Every line from the top of the records below through the one containing "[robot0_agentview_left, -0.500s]" must be copied exactly, and the pictures must not be.

---+---

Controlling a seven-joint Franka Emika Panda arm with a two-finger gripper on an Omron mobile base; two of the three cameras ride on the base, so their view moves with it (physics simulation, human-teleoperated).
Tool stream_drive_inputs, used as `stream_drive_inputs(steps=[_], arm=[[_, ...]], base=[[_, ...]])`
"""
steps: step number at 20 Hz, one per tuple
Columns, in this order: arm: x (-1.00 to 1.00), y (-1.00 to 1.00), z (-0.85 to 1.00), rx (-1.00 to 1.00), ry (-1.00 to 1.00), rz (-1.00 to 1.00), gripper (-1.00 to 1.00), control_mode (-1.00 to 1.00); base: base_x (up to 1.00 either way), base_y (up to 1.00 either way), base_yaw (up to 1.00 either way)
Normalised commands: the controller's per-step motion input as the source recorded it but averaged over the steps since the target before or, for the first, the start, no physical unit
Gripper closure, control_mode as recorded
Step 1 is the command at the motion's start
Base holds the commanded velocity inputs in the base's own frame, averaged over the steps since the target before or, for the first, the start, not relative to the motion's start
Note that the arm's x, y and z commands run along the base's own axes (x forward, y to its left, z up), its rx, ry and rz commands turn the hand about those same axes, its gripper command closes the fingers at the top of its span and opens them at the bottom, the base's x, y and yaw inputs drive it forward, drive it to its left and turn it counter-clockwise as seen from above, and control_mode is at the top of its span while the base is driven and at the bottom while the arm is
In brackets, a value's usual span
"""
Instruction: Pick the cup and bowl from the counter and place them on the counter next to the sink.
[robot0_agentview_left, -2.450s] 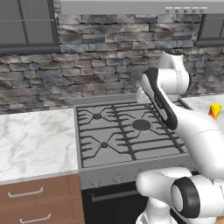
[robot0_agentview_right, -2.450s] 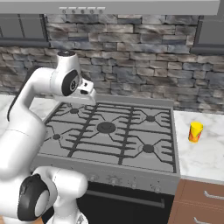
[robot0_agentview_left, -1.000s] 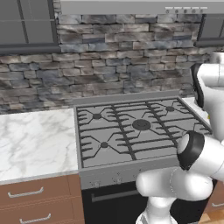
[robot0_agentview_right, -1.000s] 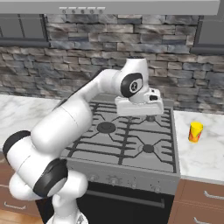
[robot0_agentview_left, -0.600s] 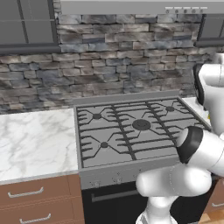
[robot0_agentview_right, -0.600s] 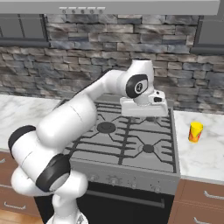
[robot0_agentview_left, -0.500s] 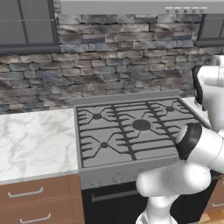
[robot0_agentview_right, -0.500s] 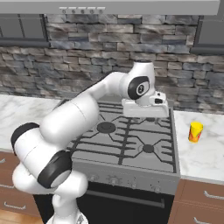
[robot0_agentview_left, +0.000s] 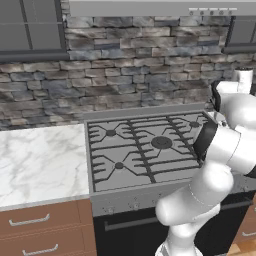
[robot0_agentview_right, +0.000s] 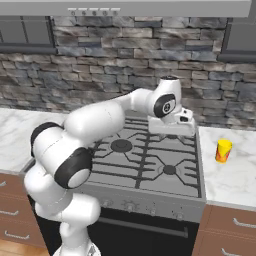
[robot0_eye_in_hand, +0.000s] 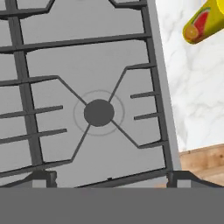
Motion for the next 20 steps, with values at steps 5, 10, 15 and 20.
stream_drive_inputs(steps=[5, 10, 15, 20], arm=[[0.29, -0.49, -0.02, 0.08, -0.13, -0.12, -1.0, -1.0], [0.0, -0.48, 0.0, 0.08, -0.18, -0.04, -1.0, -1.0], [0.0, -0.16, 0.0, 0.0, -0.04, 0.01, -1.0, -1.0], [0.15, -0.25, 0.0, -0.01, -0.02, 0.07, -1.0, -1.0]], base=[[0.0, 0.0, 0.0], [0.0, 0.0, 0.0], [0.0, 0.0, 0.0], [0.0, 0.0, 0.0]])
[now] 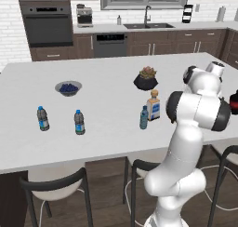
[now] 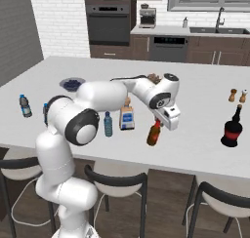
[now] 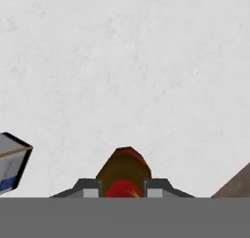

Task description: Move the plastic bottles in the middle to the plastics group, and the glass bottles in the middle to the glass group.

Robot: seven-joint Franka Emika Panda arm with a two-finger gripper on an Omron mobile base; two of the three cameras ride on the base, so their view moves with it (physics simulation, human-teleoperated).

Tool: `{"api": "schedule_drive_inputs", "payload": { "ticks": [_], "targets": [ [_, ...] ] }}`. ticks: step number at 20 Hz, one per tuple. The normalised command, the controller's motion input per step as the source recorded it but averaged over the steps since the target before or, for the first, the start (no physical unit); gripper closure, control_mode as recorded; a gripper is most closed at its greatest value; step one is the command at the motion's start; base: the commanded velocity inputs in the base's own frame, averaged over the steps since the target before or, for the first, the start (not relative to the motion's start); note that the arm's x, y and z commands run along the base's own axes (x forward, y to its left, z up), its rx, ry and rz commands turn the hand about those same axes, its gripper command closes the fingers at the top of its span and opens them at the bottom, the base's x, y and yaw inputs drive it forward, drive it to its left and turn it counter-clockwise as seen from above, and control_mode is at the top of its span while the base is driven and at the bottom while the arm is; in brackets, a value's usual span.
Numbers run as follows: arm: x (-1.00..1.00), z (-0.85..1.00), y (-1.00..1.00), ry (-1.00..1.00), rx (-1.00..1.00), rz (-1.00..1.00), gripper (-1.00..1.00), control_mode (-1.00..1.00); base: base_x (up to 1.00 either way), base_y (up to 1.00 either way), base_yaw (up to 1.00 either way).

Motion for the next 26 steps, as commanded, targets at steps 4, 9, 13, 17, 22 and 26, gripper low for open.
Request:
{"api": "schedule_drive_inputs", "payload": {
  "ticks": [4,9,13,17,22,26],
  "targets": [
    [0.06,0.09,-0.55,-0.01,-0.03,-0.05,1.00,-1.00,0.00,0.00,0.00],
    [0.00,0.00,-0.64,-0.04,-0.13,-0.06,1.00,-1.00,0.00,0.00,0.00],
    [0.00,-0.01,-0.69,-0.06,-0.12,-0.05,1.00,-1.00,0.00,0.00,0.00],
    [0.03,0.00,-0.64,-0.10,-0.06,-0.02,1.00,-1.00,0.00,0.00,0.00],
    [0.11,-0.02,-0.73,-0.04,0.00,-0.03,1.00,-1.00,0.00,0.00,0.00],
    [0.14,0.00,-0.63,0.00,0.00,-0.05,1.00,-1.00,0.00,0.00,0.00]
  ]
}}
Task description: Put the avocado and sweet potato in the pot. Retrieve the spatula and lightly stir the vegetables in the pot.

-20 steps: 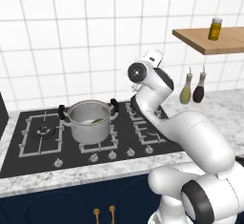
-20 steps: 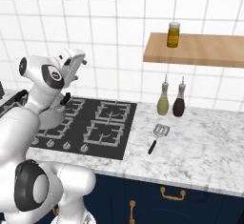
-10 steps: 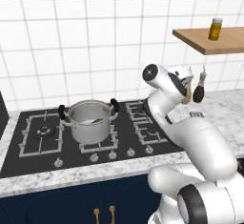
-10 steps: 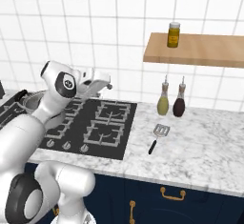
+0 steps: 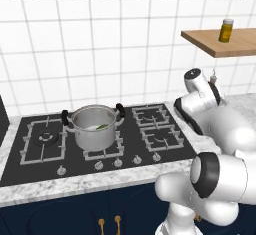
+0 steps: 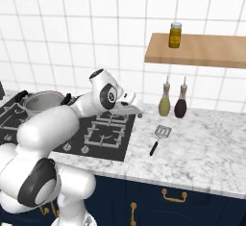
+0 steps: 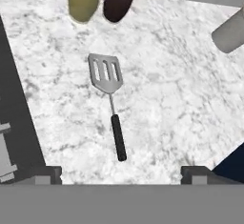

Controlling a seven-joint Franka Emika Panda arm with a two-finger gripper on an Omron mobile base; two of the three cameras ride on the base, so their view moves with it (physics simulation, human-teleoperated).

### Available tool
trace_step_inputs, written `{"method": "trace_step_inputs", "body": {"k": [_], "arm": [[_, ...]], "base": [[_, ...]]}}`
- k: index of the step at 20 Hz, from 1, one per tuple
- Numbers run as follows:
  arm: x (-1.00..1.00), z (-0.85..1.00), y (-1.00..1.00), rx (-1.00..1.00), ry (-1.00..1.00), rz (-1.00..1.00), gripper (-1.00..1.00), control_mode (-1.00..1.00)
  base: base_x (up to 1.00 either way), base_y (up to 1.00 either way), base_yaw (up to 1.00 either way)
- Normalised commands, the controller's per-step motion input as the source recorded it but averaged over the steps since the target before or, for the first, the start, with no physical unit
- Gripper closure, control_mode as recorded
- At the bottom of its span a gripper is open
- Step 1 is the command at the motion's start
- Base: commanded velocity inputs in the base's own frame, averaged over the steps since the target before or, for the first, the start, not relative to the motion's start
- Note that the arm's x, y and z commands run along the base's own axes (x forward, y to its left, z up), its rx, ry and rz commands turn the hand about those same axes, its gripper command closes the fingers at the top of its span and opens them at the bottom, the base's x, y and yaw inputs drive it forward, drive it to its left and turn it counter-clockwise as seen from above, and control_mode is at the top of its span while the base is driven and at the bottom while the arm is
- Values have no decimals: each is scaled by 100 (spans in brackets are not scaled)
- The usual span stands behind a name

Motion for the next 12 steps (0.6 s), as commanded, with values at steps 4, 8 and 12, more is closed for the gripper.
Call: {"method": "trace_step_inputs", "body": {"k": [4,8,12], "arm": [[-19,-59,-91,16,10,3,-100,-100],[-33,-59,-32,17,3,3,-100,-100],[15,-54,-3,19,10,23,-100,-100]], "base": [[0,0,0],[0,0,0],[0,0,0]]}}
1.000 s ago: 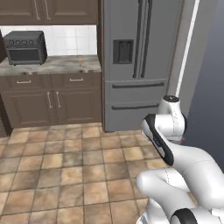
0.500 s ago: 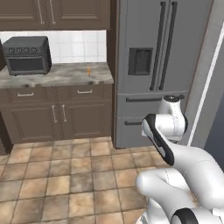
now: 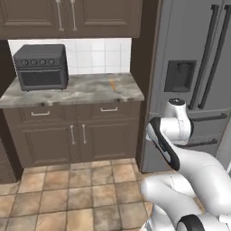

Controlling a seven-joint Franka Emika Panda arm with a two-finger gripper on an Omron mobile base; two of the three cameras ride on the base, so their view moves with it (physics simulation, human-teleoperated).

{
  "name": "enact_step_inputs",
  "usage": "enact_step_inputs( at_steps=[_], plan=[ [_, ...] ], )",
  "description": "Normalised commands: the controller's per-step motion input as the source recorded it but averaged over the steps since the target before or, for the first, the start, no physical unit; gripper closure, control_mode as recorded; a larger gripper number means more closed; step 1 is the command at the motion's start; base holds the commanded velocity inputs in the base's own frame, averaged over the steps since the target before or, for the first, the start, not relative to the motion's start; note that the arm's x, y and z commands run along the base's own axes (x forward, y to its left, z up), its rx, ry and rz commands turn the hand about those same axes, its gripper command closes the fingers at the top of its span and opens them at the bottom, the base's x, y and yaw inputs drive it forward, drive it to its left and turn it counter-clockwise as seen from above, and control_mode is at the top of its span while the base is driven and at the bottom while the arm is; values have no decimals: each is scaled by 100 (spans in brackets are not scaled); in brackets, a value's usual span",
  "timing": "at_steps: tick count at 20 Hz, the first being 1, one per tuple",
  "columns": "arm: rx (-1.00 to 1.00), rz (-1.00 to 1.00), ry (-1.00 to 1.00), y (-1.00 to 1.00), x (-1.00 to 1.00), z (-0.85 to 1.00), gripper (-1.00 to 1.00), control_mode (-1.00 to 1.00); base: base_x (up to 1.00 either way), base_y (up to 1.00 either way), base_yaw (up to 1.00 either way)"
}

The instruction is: Organize the utensils by type. Pick up the wooden spoons from the counter and place them in the open cabinet. Then pick up the metallic utensils from the counter and place them in the open drawer.

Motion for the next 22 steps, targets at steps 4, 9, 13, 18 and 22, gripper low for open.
enact_step_inputs(
  at_steps=[4,9,13,18,22],
  plan=[
    [0,0,0,0,0,0,-100,100,100,51,0],
    [0,0,0,0,0,0,-100,100,100,21,4],
    [0,0,0,0,0,0,-100,100,91,-1,0],
    [0,0,0,0,0,0,-100,100,62,-1,8],
    [0,0,0,0,0,0,-100,100,56,0,5]
  ],
)
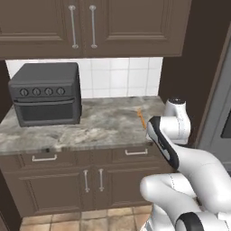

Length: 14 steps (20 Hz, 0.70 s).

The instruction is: Organize the utensils by type. Pick up the wooden spoons from the counter and place them in the open cabinet. Then pick up the metallic utensils from the counter and place them in the open drawer.

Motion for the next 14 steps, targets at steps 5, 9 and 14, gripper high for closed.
enact_step_inputs(
  at_steps=[5,9,14],
  plan=[
    [0,0,0,0,0,0,-100,100,60,0,2],
    [0,0,0,0,0,0,-100,100,73,0,0],
    [0,0,0,0,0,0,-100,100,61,3,0]
  ],
)
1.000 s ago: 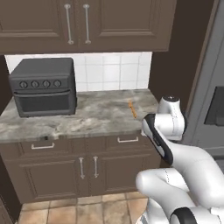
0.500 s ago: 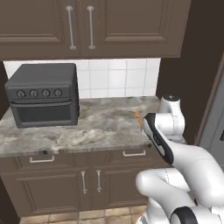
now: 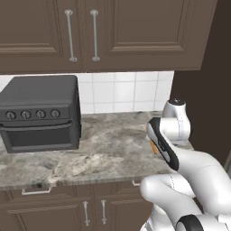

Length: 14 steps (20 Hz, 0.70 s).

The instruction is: Organize the utensils by type. Pick up the wooden spoons from the counter and place them in the open cabinet. Then pick up the metallic utensils from the counter and place them in the open drawer.

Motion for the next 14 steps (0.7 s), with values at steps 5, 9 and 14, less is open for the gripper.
enact_step_inputs(
  at_steps=[5,9,14],
  plan=[
    [0,0,0,0,0,0,-100,100,14,0,0],
    [0,0,0,0,0,0,-100,100,0,0,0],
    [0,0,0,0,0,0,-100,100,0,0,0]
  ],
)
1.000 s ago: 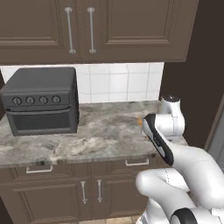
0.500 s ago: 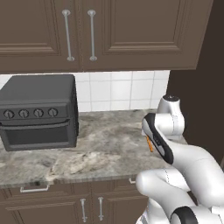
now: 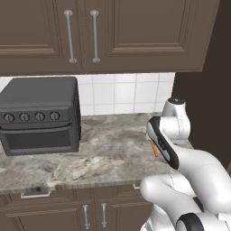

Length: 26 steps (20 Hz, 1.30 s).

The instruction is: Organize the utensils by type. Pick up the wooden spoons from the counter and place them in the open cabinet. Then pick up the metallic utensils from the counter and place them in the open drawer.

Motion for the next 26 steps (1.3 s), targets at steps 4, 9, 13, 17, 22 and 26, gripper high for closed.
enact_step_inputs(
  at_steps=[4,9,13,17,22,26],
  plan=[
    [0,0,0,0,0,0,-100,100,0,0,0],
    [0,2,0,-3,5,-2,-100,-100,6,-5,3],
    [0,13,0,-16,47,-13,-100,-100,0,0,0],
    [0,19,0,-19,61,-19,-100,-100,0,0,0],
    [0,14,1,-14,72,-21,-100,-100,0,0,0],
    [-2,0,16,0,70,-15,-100,-100,0,0,0]
  ],
)
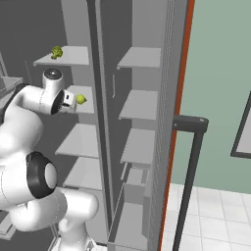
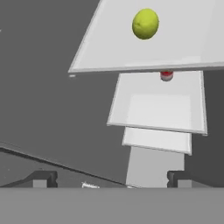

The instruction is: Take the pear and broccoli from the fridge shelf and place them in the freezer drawer to begin freezing them.

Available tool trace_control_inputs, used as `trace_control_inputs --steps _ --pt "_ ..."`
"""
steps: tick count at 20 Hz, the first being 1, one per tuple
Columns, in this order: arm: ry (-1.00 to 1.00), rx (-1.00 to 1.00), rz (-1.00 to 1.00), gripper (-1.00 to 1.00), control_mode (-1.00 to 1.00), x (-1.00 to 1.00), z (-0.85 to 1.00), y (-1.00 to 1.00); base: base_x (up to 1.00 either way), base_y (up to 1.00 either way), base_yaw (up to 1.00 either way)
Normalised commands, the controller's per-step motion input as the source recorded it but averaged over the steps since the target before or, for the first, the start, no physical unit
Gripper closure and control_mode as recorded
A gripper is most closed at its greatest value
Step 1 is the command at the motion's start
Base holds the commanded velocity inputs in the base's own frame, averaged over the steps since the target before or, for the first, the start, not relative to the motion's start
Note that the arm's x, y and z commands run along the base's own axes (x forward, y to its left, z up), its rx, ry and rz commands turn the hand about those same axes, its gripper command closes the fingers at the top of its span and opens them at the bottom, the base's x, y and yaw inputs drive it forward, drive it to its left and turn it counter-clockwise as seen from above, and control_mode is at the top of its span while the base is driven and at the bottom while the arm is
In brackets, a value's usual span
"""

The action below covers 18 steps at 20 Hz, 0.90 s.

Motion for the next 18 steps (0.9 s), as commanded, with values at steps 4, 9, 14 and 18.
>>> trace_control_inputs --steps 4,9,14,18 --pt "0.00 -0.01 -0.12 -1.00 -1.00 0.76 -0.02 0.05 0.00 0.00 0.00" --pt "0.00 -0.04 -0.02 -1.00 -1.00 0.67 -0.18 0.01 0.00 0.00 0.00" --pt "0.00 -0.07 -0.01 -1.00 -1.00 0.62 -0.27 0.02 0.00 0.00 0.00" --pt "0.00 -0.06 0.00 -1.00 -1.00 0.52 -0.20 0.00 0.00 0.00 0.00"
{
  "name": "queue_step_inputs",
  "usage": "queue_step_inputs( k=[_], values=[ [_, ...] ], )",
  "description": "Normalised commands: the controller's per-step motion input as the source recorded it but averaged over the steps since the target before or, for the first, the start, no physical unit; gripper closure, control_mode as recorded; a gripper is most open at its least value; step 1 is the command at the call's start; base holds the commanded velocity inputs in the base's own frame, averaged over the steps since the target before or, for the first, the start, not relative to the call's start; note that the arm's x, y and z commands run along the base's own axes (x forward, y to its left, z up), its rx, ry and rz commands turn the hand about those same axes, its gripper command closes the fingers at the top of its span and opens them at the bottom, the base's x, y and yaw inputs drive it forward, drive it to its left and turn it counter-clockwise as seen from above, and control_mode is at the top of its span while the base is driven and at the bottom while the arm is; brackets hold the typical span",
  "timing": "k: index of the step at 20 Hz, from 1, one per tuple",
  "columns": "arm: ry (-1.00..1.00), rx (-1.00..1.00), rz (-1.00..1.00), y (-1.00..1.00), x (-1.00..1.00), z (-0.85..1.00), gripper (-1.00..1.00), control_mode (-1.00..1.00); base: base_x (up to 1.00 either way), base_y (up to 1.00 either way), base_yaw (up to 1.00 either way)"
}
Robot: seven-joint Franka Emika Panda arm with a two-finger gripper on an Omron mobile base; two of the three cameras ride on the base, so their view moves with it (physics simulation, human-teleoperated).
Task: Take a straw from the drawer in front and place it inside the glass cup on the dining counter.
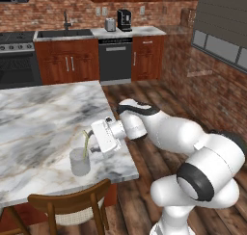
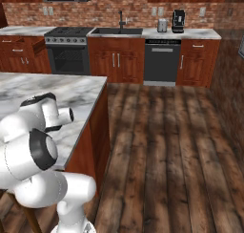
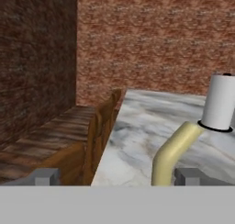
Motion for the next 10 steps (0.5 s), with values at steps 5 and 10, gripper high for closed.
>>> queue_step_inputs(
  k=[5, 10],
  values=[
    [-0.04, -0.01, 0.00, -0.06, 0.00, 0.24, -1.00, -1.00, 0.00, 0.00, 0.00],
    [0.00, -0.08, 0.00, 0.00, 0.00, 0.04, -1.00, -1.00, 0.00, 0.00, 0.00]
  ],
)
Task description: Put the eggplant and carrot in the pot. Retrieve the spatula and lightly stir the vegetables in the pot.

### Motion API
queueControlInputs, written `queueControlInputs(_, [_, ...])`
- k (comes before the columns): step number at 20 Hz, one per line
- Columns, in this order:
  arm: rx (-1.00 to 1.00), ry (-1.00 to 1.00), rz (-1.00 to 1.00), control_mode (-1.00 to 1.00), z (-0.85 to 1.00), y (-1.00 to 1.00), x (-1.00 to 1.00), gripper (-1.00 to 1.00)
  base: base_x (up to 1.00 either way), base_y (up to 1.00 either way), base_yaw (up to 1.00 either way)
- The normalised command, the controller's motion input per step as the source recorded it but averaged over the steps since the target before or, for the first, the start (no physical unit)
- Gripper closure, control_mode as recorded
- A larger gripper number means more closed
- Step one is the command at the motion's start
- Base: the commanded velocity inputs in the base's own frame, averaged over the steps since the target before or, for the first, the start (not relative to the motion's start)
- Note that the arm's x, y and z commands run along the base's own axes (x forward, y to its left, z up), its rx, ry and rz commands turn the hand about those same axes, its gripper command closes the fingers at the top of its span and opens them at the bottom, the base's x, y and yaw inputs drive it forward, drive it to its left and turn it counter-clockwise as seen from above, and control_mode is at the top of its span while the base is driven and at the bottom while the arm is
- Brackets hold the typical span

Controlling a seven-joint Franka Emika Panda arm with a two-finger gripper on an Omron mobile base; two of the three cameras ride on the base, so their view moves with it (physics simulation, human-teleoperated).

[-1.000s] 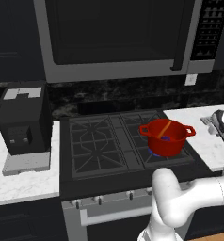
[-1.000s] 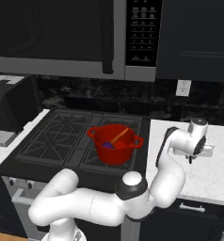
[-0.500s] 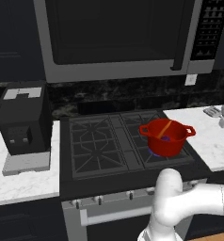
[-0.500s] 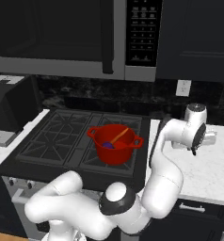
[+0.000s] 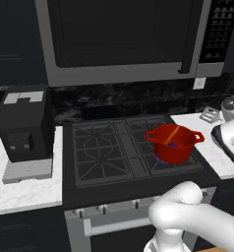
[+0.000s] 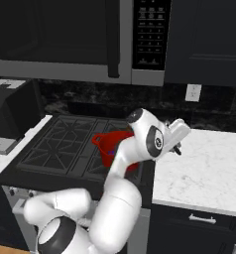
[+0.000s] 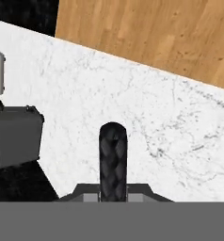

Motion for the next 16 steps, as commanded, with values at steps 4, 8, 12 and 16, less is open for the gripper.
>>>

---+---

_Exercise result_
Controlling a seven-joint Franka Emika Panda arm with a two-finger gripper on an Omron mobile base; two of the three cameras ride on the base, so their view moves with it (physics simulation, human-teleoperated).
Tool stream_drive_inputs, used as `stream_drive_inputs(steps=[_], arm=[[_, ...]], base=[[_, ...]])`
"""
steps: step number at 20 Hz, one per tuple
Columns, in this order: arm: x (-1.00 to 1.00), y (-1.00 to 1.00), z (-0.85 to 1.00), rx (-1.00 to 1.00), ry (-1.00 to 1.00), rz (-1.00 to 1.00), gripper (-1.00 to 1.00), control_mode (-1.00 to 1.00); base: base_x (up to 1.00 either way), base_y (up to 1.00 either way), base_yaw (up to 1.00 either way)
Normalised commands: the controller's per-step motion input as the source recorded it but averaged over the steps since the target before or, for the first, the start, no physical unit
Gripper closure, control_mode as recorded
Step 1 is the command at the motion's start
Base holds the commanded velocity inputs in the base's own frame, averaged over the steps since the target before or, for the first, the start, not relative to the motion's start
Note that the arm's x, y and z commands run along the base's own axes (x forward, y to its left, z up), its rx, ry and rz commands turn the hand about those same axes, its gripper command closes the fingers at the top of its span and opens them at the bottom, the base's x, y and yaw inputs drive it forward, drive it to its left and turn it counter-clockwise as seen from above, and control_mode is at the top of its span while the base is driven and at the bottom while the arm is
In brackets, a value's usual span
"""
Instruction: Pick the cup and bowl from the counter and place them on the counter next to the sink.
[robot0_agentview_left, -2.450s] 
[robot0_agentview_right, -2.450s] 
[robot0_agentview_left, -1.000s] 
[robot0_agentview_right, -1.000s] 
[robot0_agentview_left, -0.600s] 
[robot0_agentview_right, -0.600s] 
[robot0_agentview_left, -0.500s] 

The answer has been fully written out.